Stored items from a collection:
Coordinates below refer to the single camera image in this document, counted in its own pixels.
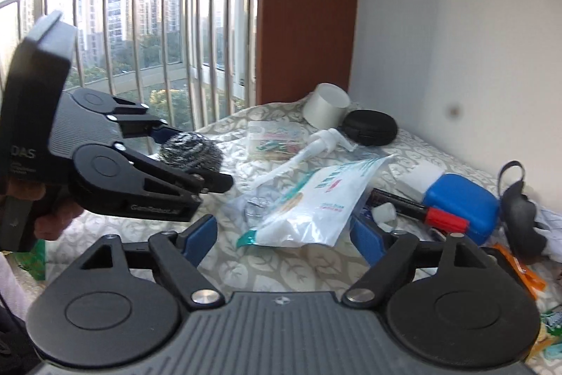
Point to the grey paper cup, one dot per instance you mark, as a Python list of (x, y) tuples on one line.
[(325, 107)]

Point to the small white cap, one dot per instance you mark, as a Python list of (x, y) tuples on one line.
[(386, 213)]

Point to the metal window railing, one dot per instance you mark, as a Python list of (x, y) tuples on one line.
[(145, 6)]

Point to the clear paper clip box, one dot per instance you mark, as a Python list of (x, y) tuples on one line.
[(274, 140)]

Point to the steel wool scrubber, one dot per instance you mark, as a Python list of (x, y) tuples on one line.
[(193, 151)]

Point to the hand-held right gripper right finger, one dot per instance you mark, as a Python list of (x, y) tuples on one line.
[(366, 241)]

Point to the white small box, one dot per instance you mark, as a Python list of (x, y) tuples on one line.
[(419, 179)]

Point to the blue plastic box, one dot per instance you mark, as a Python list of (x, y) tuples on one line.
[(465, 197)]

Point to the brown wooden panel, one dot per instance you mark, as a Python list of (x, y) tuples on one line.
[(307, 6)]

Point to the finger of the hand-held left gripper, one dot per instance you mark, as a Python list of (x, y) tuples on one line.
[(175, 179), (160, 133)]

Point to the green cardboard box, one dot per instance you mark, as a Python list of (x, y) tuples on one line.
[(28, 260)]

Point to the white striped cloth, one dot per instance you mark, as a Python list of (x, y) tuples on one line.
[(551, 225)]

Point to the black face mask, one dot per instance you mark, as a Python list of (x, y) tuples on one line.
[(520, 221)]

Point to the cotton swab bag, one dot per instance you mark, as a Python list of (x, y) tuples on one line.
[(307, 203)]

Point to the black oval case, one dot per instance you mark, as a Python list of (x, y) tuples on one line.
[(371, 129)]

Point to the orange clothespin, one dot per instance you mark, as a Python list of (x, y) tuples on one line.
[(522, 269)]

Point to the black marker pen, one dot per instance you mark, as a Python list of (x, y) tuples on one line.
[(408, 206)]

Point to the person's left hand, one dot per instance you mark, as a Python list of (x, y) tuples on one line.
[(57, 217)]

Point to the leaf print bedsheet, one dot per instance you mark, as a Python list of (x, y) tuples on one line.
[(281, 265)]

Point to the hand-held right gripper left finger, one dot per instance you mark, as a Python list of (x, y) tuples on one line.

**The problem:** The lines from the one holding "Point to the black marker" to the final line of the entries, both included, are what should be output, exactly and alone.

**Response:**
Point to the black marker pen, one dot per instance you mark, as a Python list of (x, y) tuples on one line.
[(408, 206)]

Point to the person's left hand, one dot per instance you mark, as a Python list of (x, y) tuples on one line.
[(57, 217)]

Point to the leaf print bedsheet, one dot per instance you mark, as a Python list of (x, y) tuples on one line.
[(281, 265)]

Point to the hand-held right gripper left finger, one dot per instance you mark, as a Python list of (x, y) tuples on one line.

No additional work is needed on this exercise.